In fact these are the main fastai divisions or modules.

The vision module of the fastai library contains all the necessary functions to define a Dataset and train a model for computer vision tasks.

It contains four different submodules to reach that goal:

  • vision.image contains the basic definition of an Image object
  • vision.transform contains all the transforms we can use for data augmentation
  • vision.data contains the definition of ImageDataBunch and DataBunch
  • vision.learner lets you build models

If you use ImageDataBunch class you can put anything that represents an image into it either for: test, train, or validation.

To create ImageDataBunch you can use several methods:

  • create_from_ll (from labeled lists)
  • from_csv (from a csv file)
  • from_df (from DataFrame)
  • from_folder (from imagenet style dataset in path with train,valid and test subfolders)
  • from_lists (from list of fnames in path)
  • from_name_func (from list of fnames in path with label_func)
  • from_name_re (uses regular expression to extract the names)

For example, to load MNIST from_folder use this:

from fastai import *
from fastai.vision import *
path = untar_data(URLs.MNIST_SAMPLE)
data = ImageDataBunch.from_folder(path)

To load Oxford PETS dataset you can use this code:

from fastai import *
from fastai.vision import *
path = untar_data(URLs.PETS);
path_anno = path/'annotations'
path_img = path/'images'
pat = r'/([^/]+)_\d+.jpg$'
data = ImageDataBunch.from_name_re(path_img, fnames, pat, ds_tfms=get_transforms(), size=224, bs=bs)

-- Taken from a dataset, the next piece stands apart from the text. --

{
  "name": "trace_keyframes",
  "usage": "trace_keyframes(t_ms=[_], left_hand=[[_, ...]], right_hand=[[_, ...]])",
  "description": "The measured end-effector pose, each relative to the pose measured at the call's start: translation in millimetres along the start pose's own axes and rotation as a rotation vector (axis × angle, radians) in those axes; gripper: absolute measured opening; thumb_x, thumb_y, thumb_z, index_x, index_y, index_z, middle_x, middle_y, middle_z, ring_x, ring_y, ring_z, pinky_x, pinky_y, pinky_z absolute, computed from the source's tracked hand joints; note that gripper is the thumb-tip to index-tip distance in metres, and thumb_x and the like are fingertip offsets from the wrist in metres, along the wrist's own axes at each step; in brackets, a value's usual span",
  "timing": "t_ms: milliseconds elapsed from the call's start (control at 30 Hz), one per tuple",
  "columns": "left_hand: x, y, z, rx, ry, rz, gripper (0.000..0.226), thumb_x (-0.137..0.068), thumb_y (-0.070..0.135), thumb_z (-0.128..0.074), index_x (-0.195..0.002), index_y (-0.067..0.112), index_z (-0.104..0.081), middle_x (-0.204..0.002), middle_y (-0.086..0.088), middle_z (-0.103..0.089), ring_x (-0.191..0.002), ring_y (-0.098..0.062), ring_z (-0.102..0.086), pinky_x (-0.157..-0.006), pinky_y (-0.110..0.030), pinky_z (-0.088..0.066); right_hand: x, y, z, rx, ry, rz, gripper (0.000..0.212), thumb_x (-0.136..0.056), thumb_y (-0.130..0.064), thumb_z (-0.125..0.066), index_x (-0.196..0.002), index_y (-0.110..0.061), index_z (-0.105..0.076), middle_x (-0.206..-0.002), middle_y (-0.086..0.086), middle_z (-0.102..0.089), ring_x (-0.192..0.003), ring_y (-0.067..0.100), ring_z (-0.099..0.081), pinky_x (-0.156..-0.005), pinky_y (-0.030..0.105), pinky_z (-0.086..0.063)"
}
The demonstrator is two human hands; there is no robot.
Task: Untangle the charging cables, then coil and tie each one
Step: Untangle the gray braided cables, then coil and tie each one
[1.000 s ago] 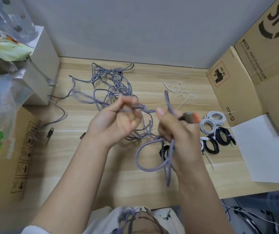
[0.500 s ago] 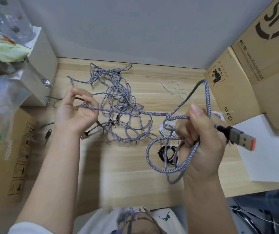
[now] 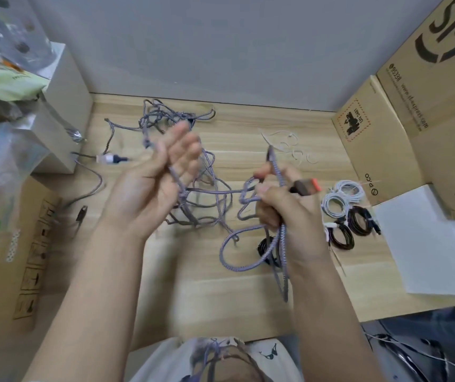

We can print out the datasets:

print(data.valid_ds)
print("...")
print(data.train_ds)
print("...")
print(data.test_ds)

And this will output:

LabelList (1478 items)
x: ImageList
Image (3, 224, 224),Image (3, 224, 224),Image (3, 224, 224),Image (3, 224, 224),Image (3, 224, 224)
y: CategoryList
chihuahua,Maine_Coon,samoyed,pomeranian,japanese_chin
Path: /root/.fastai/data/oxford-iiit-pet/images
...
LabelList (5912 items)
x: ImageList
Image (3, 224, 224),Image (3, 224, 224),Image (3, 224, 224),Image (3, 224, 224),Image (3, 224, 224)
y: CategoryList
pomeranian,Maine_Coon,english_cocker_spaniel,Bengal,Sphynx
Path: /root/.fastai/data/oxford-iiit-pet/images
...
None

Notes:

Note #1: DataBunch has train_dl, valid_dl and test_dl inside.

Note #2: Use the configuration Config paths.

Config.DEFAULT_CONFIG = {
        'data_path': '/content/emp/',
        'data_archive_path': '/content/emp/',
        'model_path': '/content/emp/'
}
Config.create('/tmp/myconfig.yml')
Config.DEFAULT_CONFIG_PATH = '/tmp/myconfig.yml'

data_path = Config.data_path()
print(data_path)